--- Your assignment ---
Every line in the entries where "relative" is found should be copied.

START Records provided

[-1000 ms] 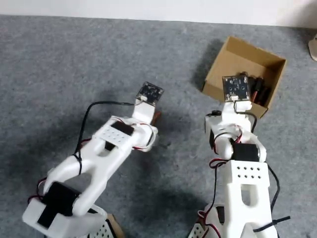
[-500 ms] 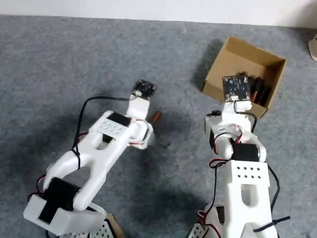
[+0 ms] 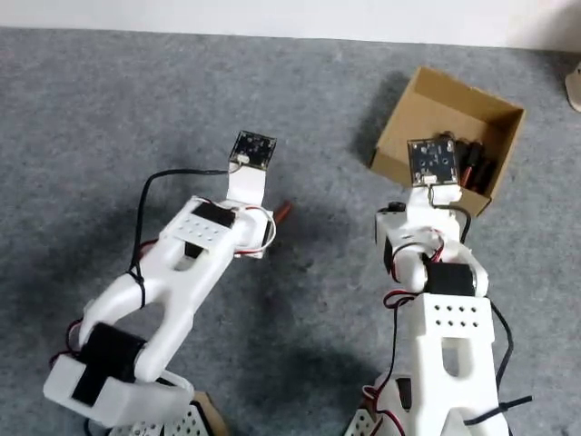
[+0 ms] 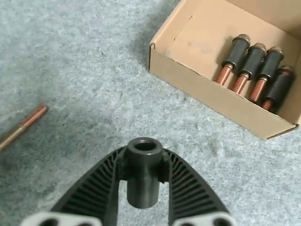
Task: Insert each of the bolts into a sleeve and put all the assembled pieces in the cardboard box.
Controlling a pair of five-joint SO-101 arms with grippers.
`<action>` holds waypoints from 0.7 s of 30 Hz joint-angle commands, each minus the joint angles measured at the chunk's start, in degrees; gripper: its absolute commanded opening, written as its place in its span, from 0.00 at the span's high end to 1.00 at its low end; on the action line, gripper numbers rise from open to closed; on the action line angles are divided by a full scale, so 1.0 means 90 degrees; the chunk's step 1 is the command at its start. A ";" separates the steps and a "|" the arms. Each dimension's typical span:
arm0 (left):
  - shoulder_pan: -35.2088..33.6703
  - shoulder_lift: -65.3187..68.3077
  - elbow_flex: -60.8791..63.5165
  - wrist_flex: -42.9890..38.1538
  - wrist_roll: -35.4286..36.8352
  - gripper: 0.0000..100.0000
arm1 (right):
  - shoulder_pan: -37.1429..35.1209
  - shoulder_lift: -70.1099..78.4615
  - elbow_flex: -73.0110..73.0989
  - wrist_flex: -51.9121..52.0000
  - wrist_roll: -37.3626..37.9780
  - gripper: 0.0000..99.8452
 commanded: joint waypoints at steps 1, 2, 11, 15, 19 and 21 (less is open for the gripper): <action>0.0083 0.0317 -0.0357 -0.0078 -0.0391 0.77 | 0.0054 -0.0190 -0.0044 -0.0181 0.0098 1.00; 0.0112 0.0454 -0.0425 -0.0068 -0.0400 0.76 | 0.0054 -0.0181 -0.0044 -0.0181 0.0098 1.00; 0.0298 0.1118 -0.1509 0.0879 -0.0742 0.84 | 0.0063 -0.0200 0.0278 -0.0659 0.0107 1.00; 0.0269 0.1431 -0.1822 0.0889 -0.1123 0.90 | 0.0063 -0.0210 0.0278 -0.0659 0.0107 1.00; 0.0298 0.1890 -0.2105 0.0889 -0.1123 0.96 | 0.0063 -0.0210 0.0288 -0.0669 0.0107 1.00; 0.0308 0.2056 -0.2203 0.0879 -0.1104 0.99 | 0.0044 -0.0210 0.0298 -0.0689 0.0068 1.00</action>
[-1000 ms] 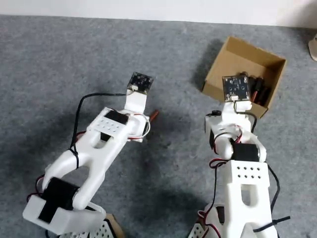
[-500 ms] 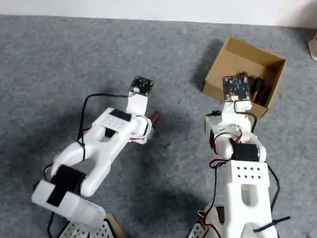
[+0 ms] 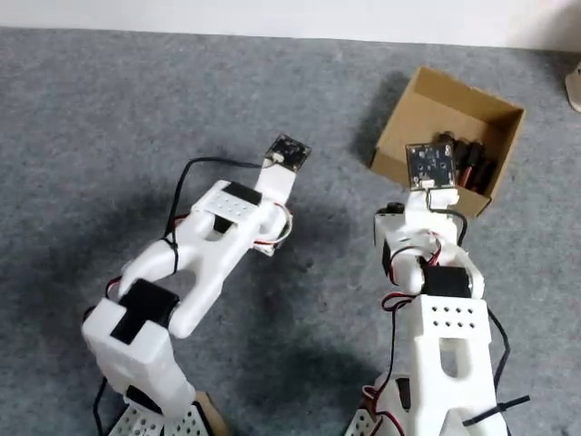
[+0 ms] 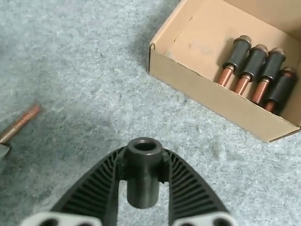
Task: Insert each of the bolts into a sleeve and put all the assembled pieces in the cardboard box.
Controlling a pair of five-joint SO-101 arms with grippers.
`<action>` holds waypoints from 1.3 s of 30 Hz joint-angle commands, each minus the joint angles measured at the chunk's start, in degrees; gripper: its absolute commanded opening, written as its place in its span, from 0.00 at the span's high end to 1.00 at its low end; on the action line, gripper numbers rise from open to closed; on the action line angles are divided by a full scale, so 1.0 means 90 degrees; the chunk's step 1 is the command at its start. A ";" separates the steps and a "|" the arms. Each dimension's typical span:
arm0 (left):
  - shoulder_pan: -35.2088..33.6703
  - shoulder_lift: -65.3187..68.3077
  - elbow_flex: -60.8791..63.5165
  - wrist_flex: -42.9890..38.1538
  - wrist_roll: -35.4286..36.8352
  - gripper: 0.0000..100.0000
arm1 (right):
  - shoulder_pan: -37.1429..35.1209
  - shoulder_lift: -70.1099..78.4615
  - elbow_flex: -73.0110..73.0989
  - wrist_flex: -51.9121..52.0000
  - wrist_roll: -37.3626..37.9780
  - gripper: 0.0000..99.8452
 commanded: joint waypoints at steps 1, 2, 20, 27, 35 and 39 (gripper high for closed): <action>0.0063 0.0171 -0.0376 0.0029 0.0088 1.00 | 0.0024 -0.0210 -0.0034 -0.0269 0.0059 1.00; 0.0063 0.0210 -0.0376 0.0029 0.0293 0.99 | 0.0024 -0.0210 -0.0015 -0.0357 0.0059 1.00; -0.0454 -0.2242 0.0083 0.0029 0.3878 0.99 | -0.0190 -0.0151 0.0278 -0.0747 0.0059 1.00; -0.1832 -0.2662 0.0386 0.0029 0.6105 0.99 | -0.0259 -0.0151 0.0376 -0.0747 0.0059 1.00; -0.2359 -0.2691 0.0552 0.0195 0.5607 0.99 | -0.0288 -0.0151 0.0376 -0.0747 0.0059 1.00; -0.2320 -0.2701 0.0796 0.0195 0.5607 0.99 | -0.0288 -0.0151 0.0376 -0.0747 0.0059 1.00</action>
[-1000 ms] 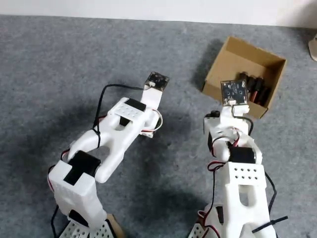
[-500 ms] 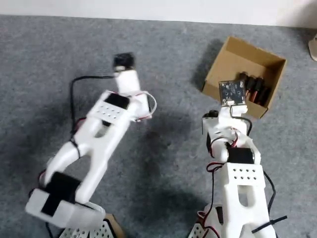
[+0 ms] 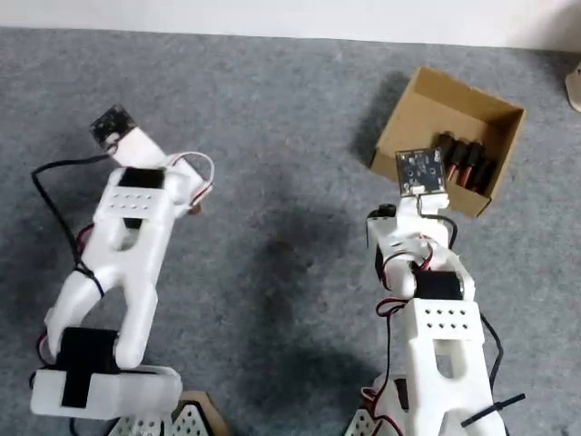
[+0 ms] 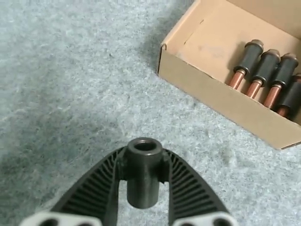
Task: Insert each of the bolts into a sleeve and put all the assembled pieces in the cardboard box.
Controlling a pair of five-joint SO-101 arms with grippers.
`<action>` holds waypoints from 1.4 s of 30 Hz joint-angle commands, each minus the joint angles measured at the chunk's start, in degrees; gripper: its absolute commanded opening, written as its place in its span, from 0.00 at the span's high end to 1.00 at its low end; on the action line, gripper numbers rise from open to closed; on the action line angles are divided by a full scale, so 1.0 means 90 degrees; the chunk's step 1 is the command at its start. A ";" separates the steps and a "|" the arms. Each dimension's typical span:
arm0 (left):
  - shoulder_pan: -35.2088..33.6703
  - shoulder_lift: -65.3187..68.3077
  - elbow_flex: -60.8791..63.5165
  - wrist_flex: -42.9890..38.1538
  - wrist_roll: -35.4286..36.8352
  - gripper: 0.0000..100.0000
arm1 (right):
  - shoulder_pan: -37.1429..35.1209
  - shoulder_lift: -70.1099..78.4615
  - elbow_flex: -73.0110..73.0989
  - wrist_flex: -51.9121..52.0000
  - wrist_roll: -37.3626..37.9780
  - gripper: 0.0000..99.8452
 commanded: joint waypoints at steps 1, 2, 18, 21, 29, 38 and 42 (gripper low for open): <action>-0.0034 -0.0386 0.0044 0.0029 -0.0059 0.99 | -0.0073 -0.0151 -0.0073 -0.0171 0.0059 1.00; -0.0034 -0.0386 0.0112 0.0010 -0.0059 0.99 | -0.0073 -0.0151 -0.0073 -0.0171 0.0059 1.00; 0.0181 -0.0386 0.0611 0.0029 0.4073 0.99 | -0.0083 -0.0151 -0.0063 -0.0171 0.0059 1.00; 0.0151 -0.0386 0.0611 0.0029 0.4718 0.99 | -0.0083 -0.0151 -0.0063 -0.0171 0.0059 1.00; 0.0112 -0.0386 0.0884 0.0010 0.8410 0.99 | -0.0083 -0.0151 -0.0063 -0.0171 0.0068 1.00; 0.0103 -0.0386 0.0845 0.0010 0.9231 0.77 | -0.0083 -0.0151 -0.0063 -0.0171 0.0088 1.00; 0.0112 -0.0396 0.0835 0.0010 0.9201 0.74 | -0.0083 -0.0151 -0.0063 -0.0171 0.0088 1.00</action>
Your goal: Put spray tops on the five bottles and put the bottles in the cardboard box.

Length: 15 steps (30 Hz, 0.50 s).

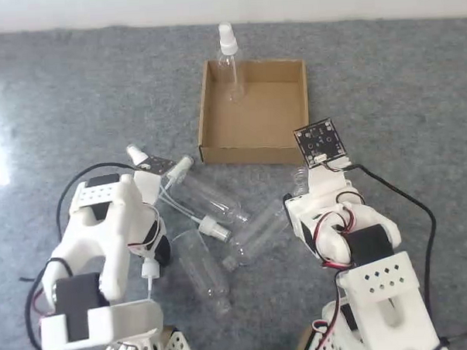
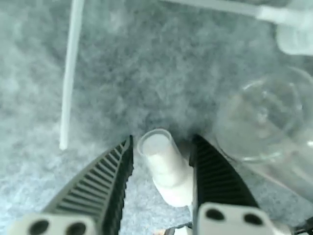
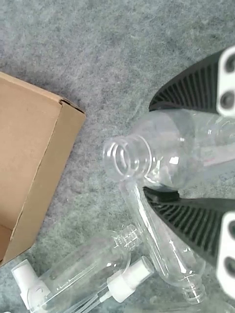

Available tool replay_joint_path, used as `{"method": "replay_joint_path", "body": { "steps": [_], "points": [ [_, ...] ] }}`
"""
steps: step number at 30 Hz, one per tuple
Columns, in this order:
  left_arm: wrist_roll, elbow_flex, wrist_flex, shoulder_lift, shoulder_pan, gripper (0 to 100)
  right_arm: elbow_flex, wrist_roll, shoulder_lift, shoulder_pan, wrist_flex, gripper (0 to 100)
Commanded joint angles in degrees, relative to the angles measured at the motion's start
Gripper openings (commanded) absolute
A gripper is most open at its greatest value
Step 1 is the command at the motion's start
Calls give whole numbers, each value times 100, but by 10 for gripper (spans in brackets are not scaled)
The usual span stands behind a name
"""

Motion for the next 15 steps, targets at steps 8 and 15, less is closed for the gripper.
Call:
{"method": "replay_joint_path", "body": {
  "steps": [8,15],
  "points": [
    [44,-251,-273,308,18,13,-35,70,-189,66,-145,96],
    [35,-945,615,299,0,13,-35,53,-189,66,-145,95]
  ]
}}
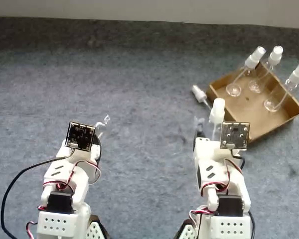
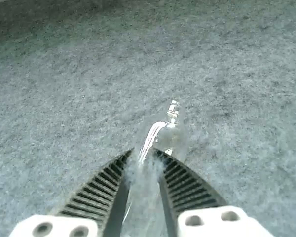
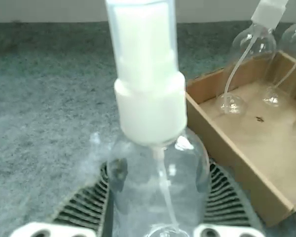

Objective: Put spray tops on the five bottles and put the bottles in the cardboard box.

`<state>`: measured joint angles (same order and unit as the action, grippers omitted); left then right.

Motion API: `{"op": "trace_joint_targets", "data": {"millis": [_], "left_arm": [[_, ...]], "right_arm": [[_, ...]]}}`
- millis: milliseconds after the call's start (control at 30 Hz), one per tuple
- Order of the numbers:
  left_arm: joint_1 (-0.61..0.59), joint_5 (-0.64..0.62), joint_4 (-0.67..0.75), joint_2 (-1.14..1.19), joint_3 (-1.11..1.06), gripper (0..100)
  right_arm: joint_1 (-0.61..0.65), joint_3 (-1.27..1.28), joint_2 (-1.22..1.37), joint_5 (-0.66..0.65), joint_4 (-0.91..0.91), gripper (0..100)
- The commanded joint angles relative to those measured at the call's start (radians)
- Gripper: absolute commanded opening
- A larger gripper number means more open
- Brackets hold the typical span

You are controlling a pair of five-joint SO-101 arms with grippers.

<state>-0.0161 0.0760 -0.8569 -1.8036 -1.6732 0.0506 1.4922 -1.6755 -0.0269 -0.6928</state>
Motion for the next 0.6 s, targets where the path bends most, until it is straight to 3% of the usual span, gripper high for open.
{"op": "trace_joint_targets", "data": {"millis": [0,200,567], "left_arm": [[0.015,0.006,-0.006,-0.008,-0.021,1],[0.015,0.006,-0.006,-0.008,-0.021,1],[0.015,0.006,-0.006,-0.007,-0.021,1]], "right_arm": [[-0.068,-0.113,-0.002,-0.015,-0.002,13.5],[-0.191,-0.209,-0.001,-0.017,-0.002,13.5],[-0.208,-0.305,0.019,-0.017,-0.005,13.5]]}}
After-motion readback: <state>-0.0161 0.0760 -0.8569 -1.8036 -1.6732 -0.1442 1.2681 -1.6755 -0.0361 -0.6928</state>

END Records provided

--- Task solution ---
Commanded joint angles in degrees, relative to the angles measured at the motion's start
- The commanded joint angles relative to those measured at the call's start (radians)

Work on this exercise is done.